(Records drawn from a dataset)
╔══

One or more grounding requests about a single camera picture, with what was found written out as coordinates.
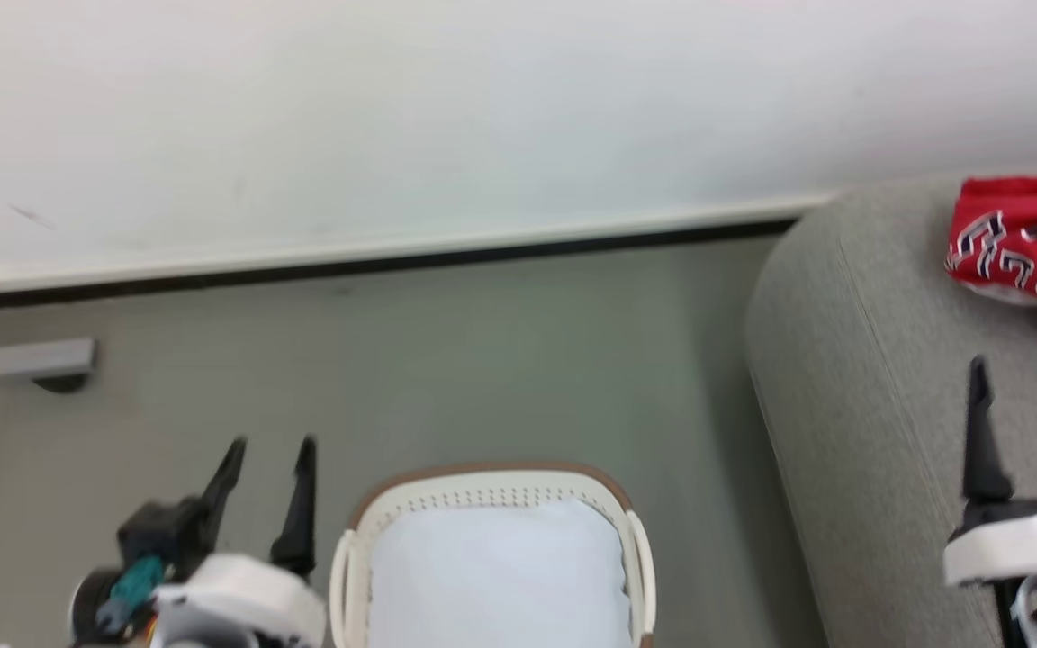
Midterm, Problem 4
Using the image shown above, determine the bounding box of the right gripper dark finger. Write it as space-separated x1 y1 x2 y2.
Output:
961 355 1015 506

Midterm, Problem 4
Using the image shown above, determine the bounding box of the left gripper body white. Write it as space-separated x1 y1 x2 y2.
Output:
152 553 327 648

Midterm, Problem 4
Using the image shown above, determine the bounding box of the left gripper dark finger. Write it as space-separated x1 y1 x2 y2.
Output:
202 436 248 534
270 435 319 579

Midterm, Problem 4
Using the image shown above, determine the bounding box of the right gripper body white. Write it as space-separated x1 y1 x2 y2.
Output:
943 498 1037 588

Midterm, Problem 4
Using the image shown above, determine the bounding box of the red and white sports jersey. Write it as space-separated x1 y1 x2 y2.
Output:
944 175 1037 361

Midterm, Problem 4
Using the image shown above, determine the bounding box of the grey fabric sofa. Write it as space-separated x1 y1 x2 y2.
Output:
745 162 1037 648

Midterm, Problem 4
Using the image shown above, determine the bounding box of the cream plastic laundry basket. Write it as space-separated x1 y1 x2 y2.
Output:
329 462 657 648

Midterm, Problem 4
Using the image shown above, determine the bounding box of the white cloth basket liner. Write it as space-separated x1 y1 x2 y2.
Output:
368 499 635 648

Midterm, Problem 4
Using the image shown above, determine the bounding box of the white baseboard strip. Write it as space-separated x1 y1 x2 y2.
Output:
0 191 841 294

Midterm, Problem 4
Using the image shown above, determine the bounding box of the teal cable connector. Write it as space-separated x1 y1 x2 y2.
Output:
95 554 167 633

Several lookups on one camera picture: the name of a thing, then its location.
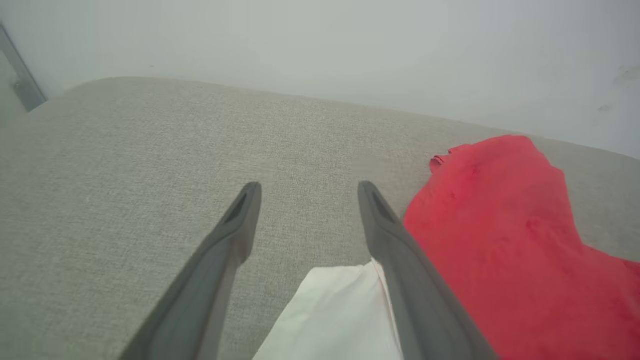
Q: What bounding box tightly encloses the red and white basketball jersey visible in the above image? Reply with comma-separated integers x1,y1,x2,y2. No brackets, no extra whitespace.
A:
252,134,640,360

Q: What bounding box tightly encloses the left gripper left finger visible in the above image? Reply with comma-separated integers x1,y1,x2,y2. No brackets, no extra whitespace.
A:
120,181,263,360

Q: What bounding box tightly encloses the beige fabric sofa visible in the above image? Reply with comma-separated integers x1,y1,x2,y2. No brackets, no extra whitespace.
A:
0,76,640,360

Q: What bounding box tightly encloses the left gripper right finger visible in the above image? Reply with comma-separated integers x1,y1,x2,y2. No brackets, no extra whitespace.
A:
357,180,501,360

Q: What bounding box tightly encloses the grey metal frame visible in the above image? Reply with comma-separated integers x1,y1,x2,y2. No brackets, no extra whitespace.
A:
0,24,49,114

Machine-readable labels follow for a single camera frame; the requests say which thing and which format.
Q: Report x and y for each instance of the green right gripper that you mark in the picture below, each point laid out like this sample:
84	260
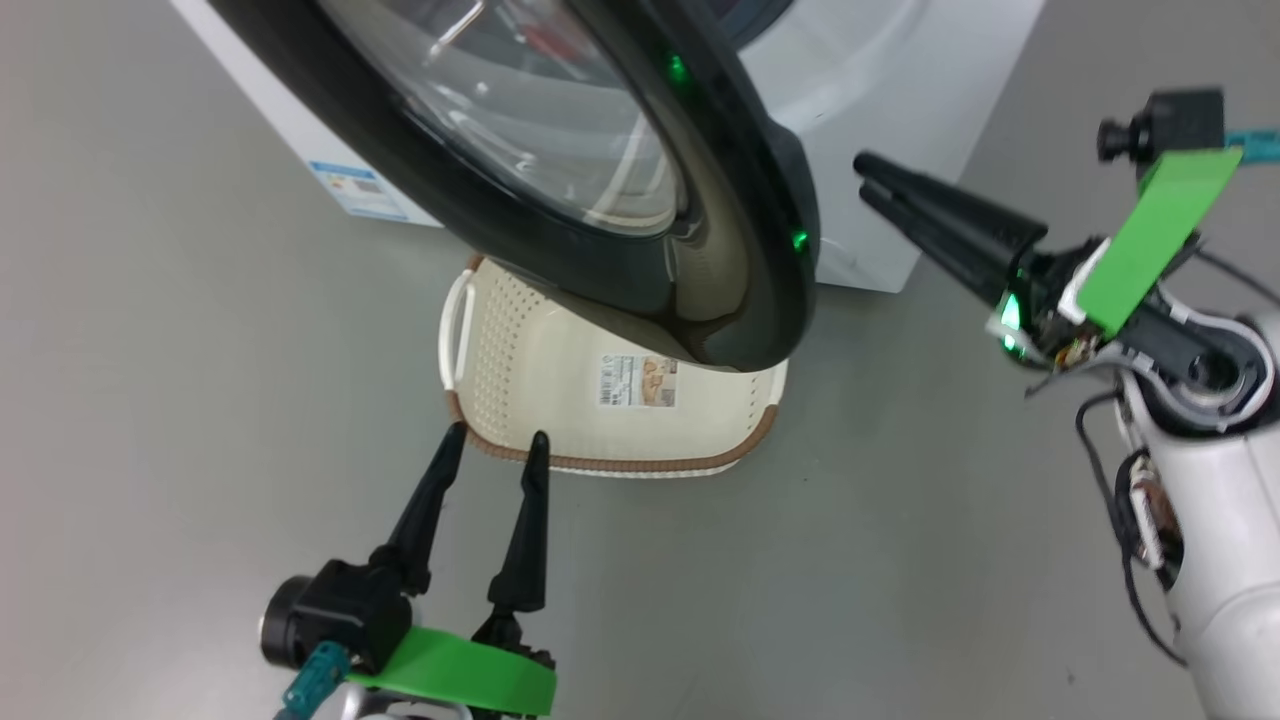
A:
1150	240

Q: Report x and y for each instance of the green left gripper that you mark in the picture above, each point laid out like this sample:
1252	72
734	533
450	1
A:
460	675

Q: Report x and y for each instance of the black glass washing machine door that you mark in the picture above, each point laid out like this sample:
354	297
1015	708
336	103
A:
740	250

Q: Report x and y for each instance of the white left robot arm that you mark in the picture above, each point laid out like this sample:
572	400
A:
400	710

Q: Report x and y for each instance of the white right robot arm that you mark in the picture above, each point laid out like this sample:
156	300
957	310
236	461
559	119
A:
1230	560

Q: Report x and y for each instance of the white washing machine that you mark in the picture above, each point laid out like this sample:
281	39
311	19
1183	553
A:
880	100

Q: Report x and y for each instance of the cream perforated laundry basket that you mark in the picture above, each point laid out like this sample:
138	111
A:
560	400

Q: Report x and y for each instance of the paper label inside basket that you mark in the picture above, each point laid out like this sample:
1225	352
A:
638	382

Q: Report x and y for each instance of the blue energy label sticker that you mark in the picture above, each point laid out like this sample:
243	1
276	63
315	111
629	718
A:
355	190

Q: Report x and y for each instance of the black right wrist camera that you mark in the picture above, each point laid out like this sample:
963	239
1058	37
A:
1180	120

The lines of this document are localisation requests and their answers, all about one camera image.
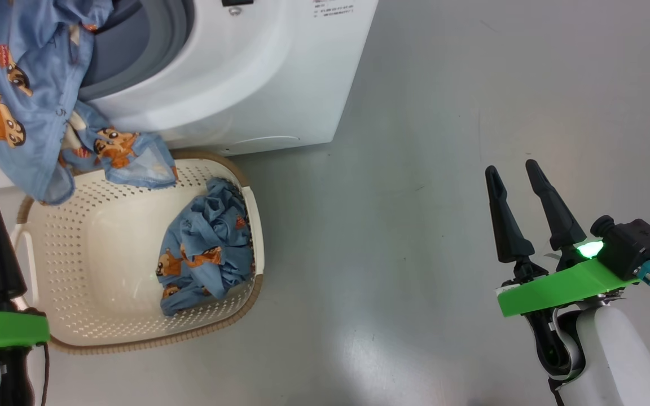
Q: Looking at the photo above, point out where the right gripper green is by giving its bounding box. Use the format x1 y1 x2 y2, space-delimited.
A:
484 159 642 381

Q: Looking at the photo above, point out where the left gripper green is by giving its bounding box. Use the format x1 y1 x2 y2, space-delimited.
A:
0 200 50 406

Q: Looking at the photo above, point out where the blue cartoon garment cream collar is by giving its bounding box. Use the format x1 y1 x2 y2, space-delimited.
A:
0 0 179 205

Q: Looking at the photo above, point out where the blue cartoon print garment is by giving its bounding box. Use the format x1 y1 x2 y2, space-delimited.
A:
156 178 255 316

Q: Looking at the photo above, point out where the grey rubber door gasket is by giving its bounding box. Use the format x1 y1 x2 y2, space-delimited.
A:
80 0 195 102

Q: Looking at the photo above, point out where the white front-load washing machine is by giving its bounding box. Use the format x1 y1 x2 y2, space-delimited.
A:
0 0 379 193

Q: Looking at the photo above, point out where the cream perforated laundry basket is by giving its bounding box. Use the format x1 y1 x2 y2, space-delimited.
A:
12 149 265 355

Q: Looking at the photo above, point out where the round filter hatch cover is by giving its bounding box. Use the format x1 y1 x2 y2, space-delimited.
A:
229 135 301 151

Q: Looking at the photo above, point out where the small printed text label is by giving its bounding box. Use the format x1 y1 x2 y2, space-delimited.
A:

╚══

**TASK DETAILS:** Reproduce the data above exactly, leaving each picture out.

**FINAL ANSWER:**
One or more grounding requests about a single camera picture, with what was found written out as coordinates.
Midterm, Problem 4
Using the image shown above, determine the bounding box of the right gripper dark finger. Write it as space-separated x1 y1 x2 y2.
Output:
961 355 1015 506

Midterm, Problem 4
Using the image shown above, determine the bounding box of the left gripper body white. Write it as space-separated x1 y1 x2 y2.
Output:
152 553 327 648

Midterm, Problem 4
Using the image shown above, determine the bounding box of the left gripper dark finger. Write it as space-separated x1 y1 x2 y2.
Output:
202 436 248 534
270 435 319 579

Midterm, Problem 4
Using the image shown above, determine the bounding box of the right gripper body white. Write it as space-separated x1 y1 x2 y2.
Output:
943 498 1037 588

Midterm, Problem 4
Using the image shown above, determine the bounding box of the red and white sports jersey. Write it as space-separated x1 y1 x2 y2.
Output:
944 175 1037 361

Midterm, Problem 4
Using the image shown above, determine the bounding box of the grey fabric sofa. Write it as space-separated x1 y1 x2 y2.
Output:
745 162 1037 648

Midterm, Problem 4
Using the image shown above, determine the bounding box of the cream plastic laundry basket. Write it as space-separated x1 y1 x2 y2.
Output:
329 462 657 648

Midterm, Problem 4
Using the image shown above, determine the bounding box of the white cloth basket liner. Write it as space-separated x1 y1 x2 y2.
Output:
368 499 635 648

Midterm, Problem 4
Using the image shown above, determine the bounding box of the white baseboard strip. Write it as space-separated x1 y1 x2 y2.
Output:
0 191 841 294

Midterm, Problem 4
Using the image shown above, determine the bounding box of the teal cable connector. Write it as space-separated x1 y1 x2 y2.
Output:
95 554 167 633

Several lookups on one camera picture: the name of a thing, then its location.
Q: What bounding box tightly encloses the red and white basketball jersey visible in the above image? Reply with comma-separated integers x1,y1,x2,y2. No brackets, no extra whitespace.
A:
252,134,640,360

Q: What bounding box tightly encloses the left gripper left finger visible in the above image? Reply with comma-separated integers x1,y1,x2,y2. No brackets, no extra whitespace.
A:
120,181,263,360

Q: What bounding box tightly encloses the beige fabric sofa visible in the above image? Reply with comma-separated integers x1,y1,x2,y2. No brackets, no extra whitespace.
A:
0,76,640,360

Q: What bounding box tightly encloses the left gripper right finger visible in the above image? Reply with comma-separated integers x1,y1,x2,y2. No brackets, no extra whitespace.
A:
357,180,501,360

Q: What bounding box tightly encloses the grey metal frame visible in the above image? Reply with comma-separated integers x1,y1,x2,y2. No brackets, no extra whitespace.
A:
0,24,49,114

Machine-readable labels follow for a single camera frame; the requests say which thing and which format.
Q: Report x and y for each instance of the green right gripper that you mark in the picture below, each point laid out like this sample:
84	260
A:
1150	240

Q: Report x and y for each instance of the green left gripper that you mark in the picture above, each point laid out like this sample:
1252	72
734	533
450	1
A:
460	675

Q: Report x and y for each instance of the black glass washing machine door that you mark in the picture above, each point laid out like this sample:
354	297
1015	708
336	103
A:
740	250

Q: Report x and y for each instance of the white left robot arm that you mark in the picture above, each point laid out like this sample:
572	400
A:
400	710

Q: Report x and y for each instance of the white right robot arm that you mark in the picture above, each point laid out like this sample:
156	300
957	310
236	461
559	119
A:
1230	560

Q: Report x and y for each instance of the white washing machine that you mark in the picture above, each point laid out like this sample:
281	39
311	19
1183	553
A:
880	100

Q: Report x and y for each instance of the cream perforated laundry basket that you mark in the picture above, each point laid out like this sample:
138	111
A:
560	400

Q: Report x and y for each instance of the paper label inside basket that you mark in the picture above, each point laid out like this sample:
1225	352
A:
638	382

Q: Report x and y for each instance of the blue energy label sticker that you mark in the picture above, each point laid out like this sample:
243	1
276	63
315	111
629	718
A:
355	190

Q: Report x and y for each instance of the black right wrist camera that you mark in the picture above, each point laid out like this sample:
963	239
1058	37
A:
1180	120

The lines of this document are localisation requests and their answers, all about one camera image.
Q: Looking at the photo above, point out where the right gripper green is by giving its bounding box. Use the format x1 y1 x2 y2, space-delimited.
A:
484 159 642 381

Q: Looking at the photo above, point out where the left gripper green is by giving its bounding box. Use the format x1 y1 x2 y2, space-delimited.
A:
0 200 50 406

Q: Looking at the photo above, point out where the blue cartoon garment cream collar is by giving its bounding box. Use the format x1 y1 x2 y2, space-delimited.
A:
0 0 179 205

Q: Looking at the photo above, point out where the blue cartoon print garment is by giving its bounding box. Use the format x1 y1 x2 y2, space-delimited.
A:
156 178 255 316

Q: Looking at the photo above, point out where the grey rubber door gasket is by giving its bounding box. Use the format x1 y1 x2 y2, space-delimited.
A:
80 0 195 102

Q: Looking at the photo above, point out where the white front-load washing machine is by giving its bounding box. Use the format x1 y1 x2 y2, space-delimited.
A:
0 0 379 193

Q: Looking at the photo above, point out where the cream perforated laundry basket is by giving its bounding box. Use the format x1 y1 x2 y2, space-delimited.
A:
12 149 265 355

Q: Looking at the photo above, point out where the round filter hatch cover is by giving its bounding box. Use the format x1 y1 x2 y2, space-delimited.
A:
229 135 301 151

Q: Looking at the photo above, point out where the small printed text label is by giving its bounding box. Use the format x1 y1 x2 y2, space-delimited.
A:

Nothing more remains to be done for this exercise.